A Brief History of Silicon Valley, the Region That Revolutionizes How We Do Everything
A Brief History of Silicon Valley, the Region That Revolutionizes How We Do Everything
If you live in Silicon Valley, chances are that you are reading this article from your iPhone, while riding in an Uber car to the company you work at that holds the next world-changing technology.
Silicon Valley offers unparalleled access to high-quality engineers, a risk-taking culture, venture capitalists and superb universities. But the reason this particular spot ended up at the heart of the technology industry might surprise you. It all starts with Sputnik.
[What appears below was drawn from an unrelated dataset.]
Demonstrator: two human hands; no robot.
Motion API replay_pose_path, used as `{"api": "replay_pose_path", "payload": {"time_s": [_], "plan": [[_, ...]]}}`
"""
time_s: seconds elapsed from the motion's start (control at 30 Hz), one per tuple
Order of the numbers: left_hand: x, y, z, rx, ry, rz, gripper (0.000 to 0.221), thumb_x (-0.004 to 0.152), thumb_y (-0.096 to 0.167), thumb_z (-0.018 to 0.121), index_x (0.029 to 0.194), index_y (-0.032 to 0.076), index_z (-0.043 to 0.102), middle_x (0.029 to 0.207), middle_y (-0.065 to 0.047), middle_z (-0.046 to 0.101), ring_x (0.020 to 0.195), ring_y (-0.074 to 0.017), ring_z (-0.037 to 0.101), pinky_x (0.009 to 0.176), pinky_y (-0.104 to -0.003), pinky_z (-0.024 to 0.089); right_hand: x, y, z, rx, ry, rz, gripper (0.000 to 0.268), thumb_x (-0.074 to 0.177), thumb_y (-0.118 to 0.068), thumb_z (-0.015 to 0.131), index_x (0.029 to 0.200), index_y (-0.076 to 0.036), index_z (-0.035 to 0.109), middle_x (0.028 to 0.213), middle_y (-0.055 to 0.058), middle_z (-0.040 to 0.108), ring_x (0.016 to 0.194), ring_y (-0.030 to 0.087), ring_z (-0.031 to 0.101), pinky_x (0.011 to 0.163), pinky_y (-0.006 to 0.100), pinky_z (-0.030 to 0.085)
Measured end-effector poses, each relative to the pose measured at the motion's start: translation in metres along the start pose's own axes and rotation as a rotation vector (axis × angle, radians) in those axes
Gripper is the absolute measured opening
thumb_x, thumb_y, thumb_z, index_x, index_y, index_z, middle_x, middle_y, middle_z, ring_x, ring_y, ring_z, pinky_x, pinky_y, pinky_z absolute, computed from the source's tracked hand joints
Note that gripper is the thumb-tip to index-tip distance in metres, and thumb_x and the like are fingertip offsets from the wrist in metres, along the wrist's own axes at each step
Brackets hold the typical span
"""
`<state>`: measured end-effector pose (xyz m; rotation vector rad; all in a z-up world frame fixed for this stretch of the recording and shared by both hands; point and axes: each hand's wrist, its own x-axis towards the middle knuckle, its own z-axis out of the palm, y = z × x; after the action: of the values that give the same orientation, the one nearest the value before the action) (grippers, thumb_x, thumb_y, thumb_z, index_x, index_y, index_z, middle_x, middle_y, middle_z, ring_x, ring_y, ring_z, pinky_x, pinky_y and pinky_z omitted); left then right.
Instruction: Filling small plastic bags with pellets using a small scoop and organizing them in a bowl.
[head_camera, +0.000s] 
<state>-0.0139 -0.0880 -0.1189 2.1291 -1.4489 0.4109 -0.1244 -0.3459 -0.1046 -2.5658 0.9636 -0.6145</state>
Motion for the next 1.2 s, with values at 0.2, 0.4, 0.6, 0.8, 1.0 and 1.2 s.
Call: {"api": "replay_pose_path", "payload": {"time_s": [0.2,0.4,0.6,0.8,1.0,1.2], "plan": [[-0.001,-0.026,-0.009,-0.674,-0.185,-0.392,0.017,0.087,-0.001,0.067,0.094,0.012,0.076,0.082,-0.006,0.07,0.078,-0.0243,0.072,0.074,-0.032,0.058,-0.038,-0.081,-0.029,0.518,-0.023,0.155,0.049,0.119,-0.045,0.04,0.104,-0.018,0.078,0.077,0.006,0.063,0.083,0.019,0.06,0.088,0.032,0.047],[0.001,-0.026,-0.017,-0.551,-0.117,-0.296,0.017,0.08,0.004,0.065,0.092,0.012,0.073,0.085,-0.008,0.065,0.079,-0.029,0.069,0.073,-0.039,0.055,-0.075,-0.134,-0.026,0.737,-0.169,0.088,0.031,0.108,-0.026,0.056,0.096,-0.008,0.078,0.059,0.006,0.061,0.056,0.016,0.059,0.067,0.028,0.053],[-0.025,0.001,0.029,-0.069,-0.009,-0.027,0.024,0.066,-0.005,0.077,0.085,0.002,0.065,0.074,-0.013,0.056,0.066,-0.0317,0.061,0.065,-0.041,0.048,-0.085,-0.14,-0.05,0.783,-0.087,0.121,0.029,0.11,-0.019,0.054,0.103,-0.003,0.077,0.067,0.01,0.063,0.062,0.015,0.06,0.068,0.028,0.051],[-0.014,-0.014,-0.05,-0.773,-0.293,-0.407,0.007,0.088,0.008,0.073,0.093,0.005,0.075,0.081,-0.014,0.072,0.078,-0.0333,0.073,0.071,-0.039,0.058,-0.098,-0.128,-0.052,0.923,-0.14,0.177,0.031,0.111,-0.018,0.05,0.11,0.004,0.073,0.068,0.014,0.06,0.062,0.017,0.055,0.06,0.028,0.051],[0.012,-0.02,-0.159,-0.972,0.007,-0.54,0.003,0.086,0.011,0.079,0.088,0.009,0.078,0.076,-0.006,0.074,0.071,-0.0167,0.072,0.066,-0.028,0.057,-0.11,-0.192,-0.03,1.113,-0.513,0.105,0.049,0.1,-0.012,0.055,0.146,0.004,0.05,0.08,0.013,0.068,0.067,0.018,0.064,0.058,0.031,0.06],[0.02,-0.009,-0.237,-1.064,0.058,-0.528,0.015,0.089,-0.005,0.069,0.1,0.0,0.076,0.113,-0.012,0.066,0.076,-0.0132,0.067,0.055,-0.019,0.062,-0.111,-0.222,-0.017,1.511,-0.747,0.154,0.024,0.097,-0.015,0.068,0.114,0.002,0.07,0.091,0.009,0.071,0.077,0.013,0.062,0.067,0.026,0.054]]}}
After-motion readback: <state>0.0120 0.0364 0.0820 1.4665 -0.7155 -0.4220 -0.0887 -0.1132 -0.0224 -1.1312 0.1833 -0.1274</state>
Americans were brokenhearted when Russia beat the United States in the space race with the launch of Sputnik 1. NASA was created, and NASA needed high-powered components to be developed in order to put the first person on the moon. Fulfilling that need was Fairchild Semiconductor, which was founded in the Bay Area in the midst of Cold War competition.
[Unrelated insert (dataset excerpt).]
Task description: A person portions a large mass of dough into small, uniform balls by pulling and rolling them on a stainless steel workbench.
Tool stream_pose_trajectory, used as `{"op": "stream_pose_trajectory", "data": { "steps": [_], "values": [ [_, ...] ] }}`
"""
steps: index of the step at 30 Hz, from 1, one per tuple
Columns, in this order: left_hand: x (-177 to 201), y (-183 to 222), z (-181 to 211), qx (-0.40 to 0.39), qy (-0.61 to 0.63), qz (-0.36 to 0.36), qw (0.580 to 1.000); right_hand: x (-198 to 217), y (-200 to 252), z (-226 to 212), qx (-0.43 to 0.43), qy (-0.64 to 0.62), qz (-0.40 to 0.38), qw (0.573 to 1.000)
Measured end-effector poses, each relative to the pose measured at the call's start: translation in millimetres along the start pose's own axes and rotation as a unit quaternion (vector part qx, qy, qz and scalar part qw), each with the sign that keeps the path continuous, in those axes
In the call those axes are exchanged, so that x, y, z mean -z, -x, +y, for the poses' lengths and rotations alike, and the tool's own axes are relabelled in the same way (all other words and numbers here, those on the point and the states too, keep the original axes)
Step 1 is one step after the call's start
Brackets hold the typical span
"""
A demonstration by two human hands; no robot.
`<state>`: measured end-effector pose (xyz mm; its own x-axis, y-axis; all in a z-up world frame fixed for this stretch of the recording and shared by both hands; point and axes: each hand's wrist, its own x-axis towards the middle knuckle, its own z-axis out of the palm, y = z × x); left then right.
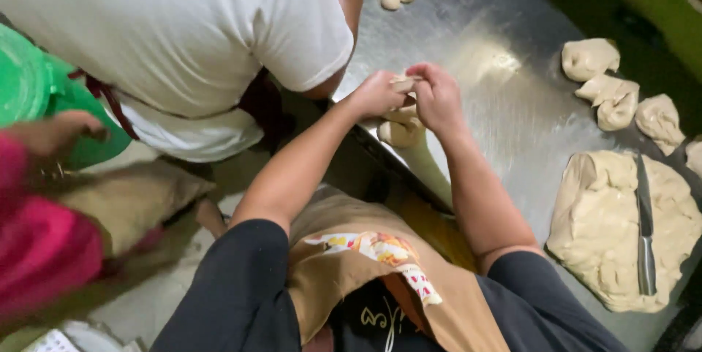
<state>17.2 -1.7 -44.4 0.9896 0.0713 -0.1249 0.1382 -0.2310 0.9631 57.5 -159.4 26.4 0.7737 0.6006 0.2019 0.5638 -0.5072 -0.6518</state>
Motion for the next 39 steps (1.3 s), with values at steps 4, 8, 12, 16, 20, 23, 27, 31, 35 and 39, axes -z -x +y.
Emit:
{"op": "stream_pose_trajectory", "data": {
  "steps": [4, 8, 12, 16, 20, 23, 27, 31, 35, 39],
  "values": [
    [-25, -8, 14, -0.029, -0.376, 0.033, 0.925, 14, -14, -19, 0.006, 0.170, -0.146, 0.975],
    [-9, -40, -9, 0.066, -0.477, 0.056, 0.875, 24, 4, -45, 0.214, 0.235, -0.165, 0.934],
    [16, -29, 23, 0.152, -0.413, 0.092, 0.893, 17, 26, -20, 0.393, -0.329, 0.019, 0.859],
    [-4, 27, 80, 0.161, -0.324, 0.089, 0.928, 20, -32, 41, 0.175, 0.126, -0.020, 0.976],
    [-8, 24, 71, -0.042, -0.118, 0.166, 0.978, 3, -36, 62, 0.147, -0.166, -0.103, 0.970],
    [-31, -2, 7, -0.022, 0.050, 0.164, 0.985, 14, -30, 55, 0.182, -0.113, -0.036, 0.976],
    [-52, -6, 42, 0.097, -0.295, 0.157, 0.937, 41, -34, 21, 0.088, 0.102, -0.181, 0.974],
    [-41, -16, 48, 0.132, -0.436, 0.164, 0.875, 51, -37, 4, 0.055, 0.183, -0.247, 0.950],
    [0, -2, 56, 0.129, -0.486, 0.109, 0.857, 55, -46, 14, 0.100, 0.214, -0.107, 0.966],
    [1, 48, 103, 0.145, -0.303, 0.051, 0.940, 54, -40, 38, 0.147, 0.255, 0.081, 0.952]
  ]
}}
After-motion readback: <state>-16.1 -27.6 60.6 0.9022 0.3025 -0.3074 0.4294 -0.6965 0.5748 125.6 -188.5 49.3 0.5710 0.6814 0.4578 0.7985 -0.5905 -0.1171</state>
Bay Area innovation is changing the way we do everything – from Uber disrupting the taxi industry, to Twitter disrupting the media industry and Facebook disrupting the communications industry. One can even argue that Barack Obama is president partially as a result of embracing social media technologies and Salesforce’s cloud-based software for campaign management – talk about a political disruption! In truth, you can look at any industry that has yet to be optimized by tech and bet that in the not so distant future it will experience a revolution in part due to innovations from Silicon Valley.
Other regions have tried to emulate what the Bay Area has done with little success. The region’s technological prowess isn’t just due to great minds and high-quality schools like Stanford and UC Berkeley. If this were the case, then Oxford and Cambridge would make London a dominant tech center. Silicon Valley is a fertile technology crescent 50 years in the making.
It is the product of Sputnik-induced competition, a 1960s induced cultural renaissance and an open-minded, risk-taking approach where failure is accepted. Silicon Valley cannot be replicated anywhere else, but the effects of its innovation will continue to be shared around the world.